[AIM OF THE EXERCISE]: Identify each line below containing the string "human" and copy it.

[EXTRACTED ENTRIES]:
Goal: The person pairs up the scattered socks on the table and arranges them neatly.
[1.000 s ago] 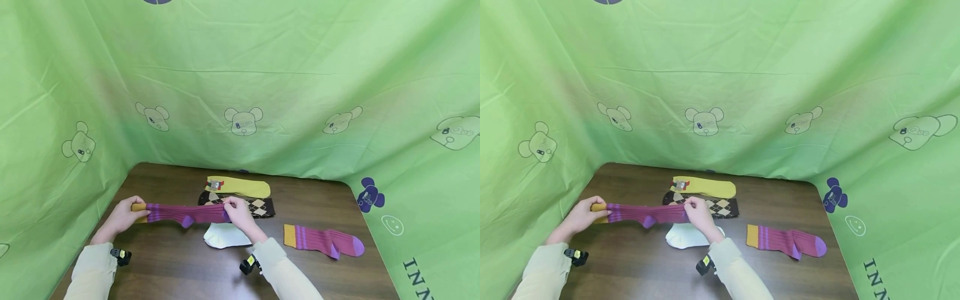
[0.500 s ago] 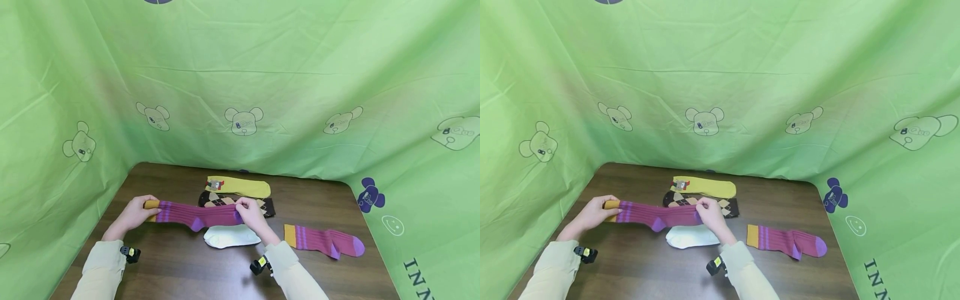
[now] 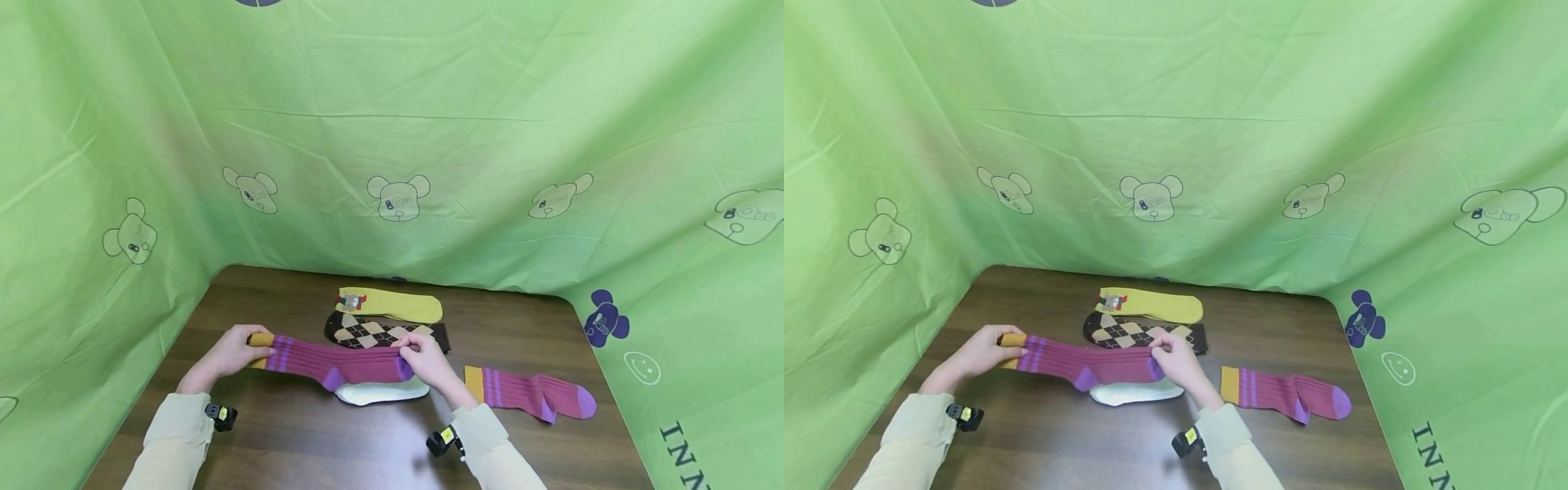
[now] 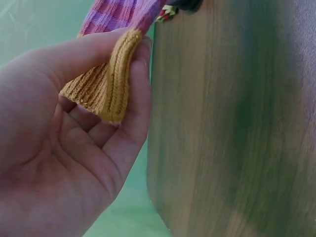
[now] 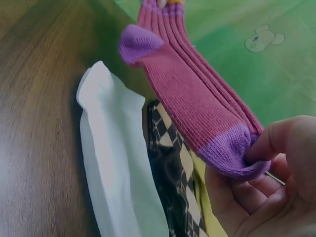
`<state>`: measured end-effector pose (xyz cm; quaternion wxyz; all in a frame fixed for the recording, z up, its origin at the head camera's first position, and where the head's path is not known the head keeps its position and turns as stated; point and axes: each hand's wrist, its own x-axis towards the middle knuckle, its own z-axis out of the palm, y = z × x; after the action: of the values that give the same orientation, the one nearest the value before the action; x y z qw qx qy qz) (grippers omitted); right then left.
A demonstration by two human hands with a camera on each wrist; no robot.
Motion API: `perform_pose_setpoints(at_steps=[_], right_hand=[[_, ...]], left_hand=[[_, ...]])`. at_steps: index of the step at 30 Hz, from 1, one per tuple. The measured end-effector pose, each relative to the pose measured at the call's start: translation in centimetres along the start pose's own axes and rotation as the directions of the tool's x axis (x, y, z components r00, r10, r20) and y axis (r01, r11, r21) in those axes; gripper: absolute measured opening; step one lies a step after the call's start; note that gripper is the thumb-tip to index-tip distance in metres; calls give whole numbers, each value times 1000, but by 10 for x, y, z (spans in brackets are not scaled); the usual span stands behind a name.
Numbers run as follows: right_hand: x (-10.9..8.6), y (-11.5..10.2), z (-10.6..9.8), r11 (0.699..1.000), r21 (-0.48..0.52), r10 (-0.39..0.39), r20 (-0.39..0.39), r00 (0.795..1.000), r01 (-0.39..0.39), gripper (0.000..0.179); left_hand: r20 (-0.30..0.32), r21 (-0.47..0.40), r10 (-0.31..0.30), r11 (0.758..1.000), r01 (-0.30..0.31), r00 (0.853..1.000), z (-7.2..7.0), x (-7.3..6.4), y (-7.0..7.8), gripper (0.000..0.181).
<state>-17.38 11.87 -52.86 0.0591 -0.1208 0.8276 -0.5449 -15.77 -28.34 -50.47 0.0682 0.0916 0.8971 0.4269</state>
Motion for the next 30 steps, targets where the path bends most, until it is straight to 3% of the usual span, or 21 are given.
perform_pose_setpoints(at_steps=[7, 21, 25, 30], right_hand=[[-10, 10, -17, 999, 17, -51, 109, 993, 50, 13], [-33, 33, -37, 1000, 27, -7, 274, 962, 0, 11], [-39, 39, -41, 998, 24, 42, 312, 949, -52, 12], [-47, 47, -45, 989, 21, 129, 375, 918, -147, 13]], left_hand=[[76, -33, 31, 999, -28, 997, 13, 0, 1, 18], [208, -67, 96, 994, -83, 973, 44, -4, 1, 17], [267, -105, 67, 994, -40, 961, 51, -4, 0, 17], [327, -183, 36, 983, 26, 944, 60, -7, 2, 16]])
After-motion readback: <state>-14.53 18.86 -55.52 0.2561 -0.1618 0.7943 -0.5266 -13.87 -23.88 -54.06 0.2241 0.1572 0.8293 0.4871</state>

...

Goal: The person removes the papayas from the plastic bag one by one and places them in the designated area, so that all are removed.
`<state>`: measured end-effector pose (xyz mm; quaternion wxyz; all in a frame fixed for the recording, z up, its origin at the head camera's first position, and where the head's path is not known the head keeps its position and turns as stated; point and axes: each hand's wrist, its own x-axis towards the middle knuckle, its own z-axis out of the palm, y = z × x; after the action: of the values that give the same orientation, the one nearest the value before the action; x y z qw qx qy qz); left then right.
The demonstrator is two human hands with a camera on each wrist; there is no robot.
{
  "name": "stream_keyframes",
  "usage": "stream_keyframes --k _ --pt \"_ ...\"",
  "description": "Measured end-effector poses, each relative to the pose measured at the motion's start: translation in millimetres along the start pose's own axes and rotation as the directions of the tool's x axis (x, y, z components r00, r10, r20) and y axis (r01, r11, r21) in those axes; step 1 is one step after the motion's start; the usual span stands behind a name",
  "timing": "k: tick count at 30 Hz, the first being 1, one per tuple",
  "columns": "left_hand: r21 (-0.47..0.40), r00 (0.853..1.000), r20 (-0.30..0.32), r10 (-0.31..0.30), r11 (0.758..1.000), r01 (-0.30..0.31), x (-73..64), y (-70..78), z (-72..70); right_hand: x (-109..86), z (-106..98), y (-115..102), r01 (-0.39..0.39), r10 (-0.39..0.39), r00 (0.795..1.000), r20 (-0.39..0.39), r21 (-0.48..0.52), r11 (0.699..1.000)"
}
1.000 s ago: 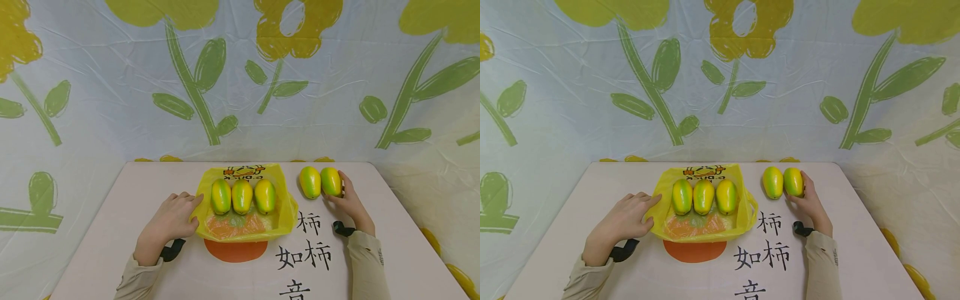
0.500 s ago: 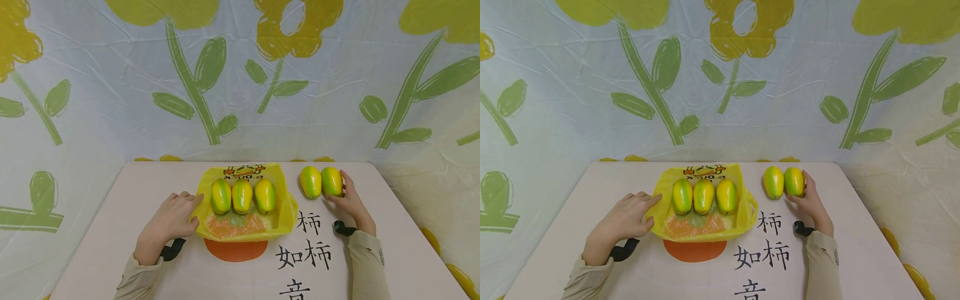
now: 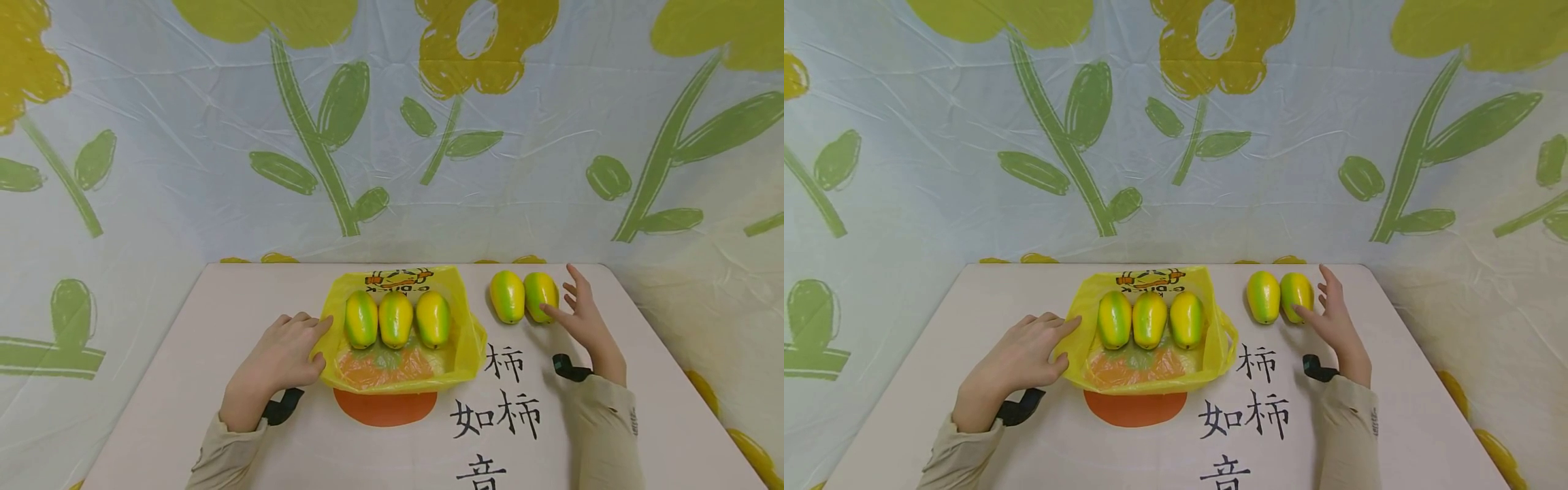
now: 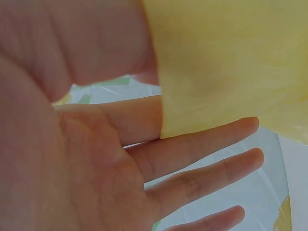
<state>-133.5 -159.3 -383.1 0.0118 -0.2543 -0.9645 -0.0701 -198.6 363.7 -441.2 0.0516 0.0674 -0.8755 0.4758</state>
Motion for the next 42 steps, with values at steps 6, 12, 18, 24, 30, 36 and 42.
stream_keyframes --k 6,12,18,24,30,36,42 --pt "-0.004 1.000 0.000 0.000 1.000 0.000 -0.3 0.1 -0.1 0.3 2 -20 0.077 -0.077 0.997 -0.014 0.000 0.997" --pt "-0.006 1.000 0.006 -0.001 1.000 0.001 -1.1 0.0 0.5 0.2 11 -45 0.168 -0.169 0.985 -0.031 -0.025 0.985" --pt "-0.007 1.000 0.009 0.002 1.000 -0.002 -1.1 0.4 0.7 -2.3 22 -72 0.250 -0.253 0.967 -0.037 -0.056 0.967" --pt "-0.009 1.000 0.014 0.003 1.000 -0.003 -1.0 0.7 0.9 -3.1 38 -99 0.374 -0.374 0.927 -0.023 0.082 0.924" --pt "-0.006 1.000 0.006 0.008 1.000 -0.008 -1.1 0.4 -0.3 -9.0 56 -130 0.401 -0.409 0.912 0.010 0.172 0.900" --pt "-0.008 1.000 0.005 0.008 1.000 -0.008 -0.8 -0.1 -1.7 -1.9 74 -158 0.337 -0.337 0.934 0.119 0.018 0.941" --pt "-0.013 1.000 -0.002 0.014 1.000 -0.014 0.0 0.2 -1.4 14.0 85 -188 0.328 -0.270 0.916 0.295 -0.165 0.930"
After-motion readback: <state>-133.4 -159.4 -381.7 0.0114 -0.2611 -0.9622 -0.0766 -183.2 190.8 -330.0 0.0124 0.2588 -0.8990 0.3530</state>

[RESULT OF THE EXERCISE]:
A demonstration by two human hands with a camera on each wrist; no robot.
The demonstrator is two human hands with a camera on each wrist; there is no robot.

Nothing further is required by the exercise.